> **ABOUT THIS TASK**: Make a verbatim transcription of the records, without the pictures.

> **DATA EXTRACT**:

—————

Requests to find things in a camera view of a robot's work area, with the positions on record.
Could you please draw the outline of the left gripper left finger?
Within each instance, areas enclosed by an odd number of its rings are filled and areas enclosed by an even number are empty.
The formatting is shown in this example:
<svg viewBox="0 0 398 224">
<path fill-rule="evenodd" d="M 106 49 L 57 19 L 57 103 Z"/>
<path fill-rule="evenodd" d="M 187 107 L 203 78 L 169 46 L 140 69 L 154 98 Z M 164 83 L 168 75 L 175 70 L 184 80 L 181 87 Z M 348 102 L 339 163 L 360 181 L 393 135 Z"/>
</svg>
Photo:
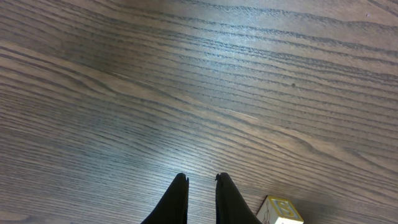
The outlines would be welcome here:
<svg viewBox="0 0 398 224">
<path fill-rule="evenodd" d="M 189 178 L 177 174 L 142 224 L 187 224 L 188 188 Z"/>
</svg>

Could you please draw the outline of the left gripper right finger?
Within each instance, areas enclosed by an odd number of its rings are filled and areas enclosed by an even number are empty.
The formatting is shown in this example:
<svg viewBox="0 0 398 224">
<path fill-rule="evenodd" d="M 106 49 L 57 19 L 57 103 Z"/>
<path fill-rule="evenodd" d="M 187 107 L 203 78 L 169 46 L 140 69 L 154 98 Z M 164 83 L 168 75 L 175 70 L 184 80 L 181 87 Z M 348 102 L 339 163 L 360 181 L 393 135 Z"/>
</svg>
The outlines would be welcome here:
<svg viewBox="0 0 398 224">
<path fill-rule="evenodd" d="M 216 175 L 216 224 L 261 224 L 228 173 Z"/>
</svg>

—————

> **RESPONSE TO THIS EXERCISE**:
Requests to find things in a camera view of a robot's work area, with the positions on record.
Could you please draw the outline of the left gripper left finger?
Within each instance, areas enclosed by an odd number of its rings are filled and areas enclosed by an even number are empty.
The formatting is shown in this example:
<svg viewBox="0 0 398 224">
<path fill-rule="evenodd" d="M 106 49 L 57 19 L 57 103 Z"/>
<path fill-rule="evenodd" d="M 187 107 L 203 78 L 169 46 L 140 69 L 154 98 Z M 164 83 L 168 75 L 175 70 L 184 80 L 181 87 Z M 348 102 L 339 163 L 360 181 L 393 135 Z"/>
</svg>
Photo:
The outlines would be welcome here:
<svg viewBox="0 0 398 224">
<path fill-rule="evenodd" d="M 189 178 L 177 174 L 142 224 L 187 224 L 188 188 Z"/>
</svg>

Could you please draw the outline of the left gripper right finger?
Within each instance, areas enclosed by an odd number of its rings are filled and areas enclosed by an even number are empty.
The formatting is shown in this example:
<svg viewBox="0 0 398 224">
<path fill-rule="evenodd" d="M 106 49 L 57 19 L 57 103 Z"/>
<path fill-rule="evenodd" d="M 187 107 L 203 78 L 169 46 L 140 69 L 154 98 Z M 164 83 L 168 75 L 175 70 L 184 80 L 181 87 Z M 348 102 L 339 163 L 360 181 L 393 135 Z"/>
</svg>
The outlines would be welcome here:
<svg viewBox="0 0 398 224">
<path fill-rule="evenodd" d="M 216 175 L 216 224 L 261 224 L 228 173 Z"/>
</svg>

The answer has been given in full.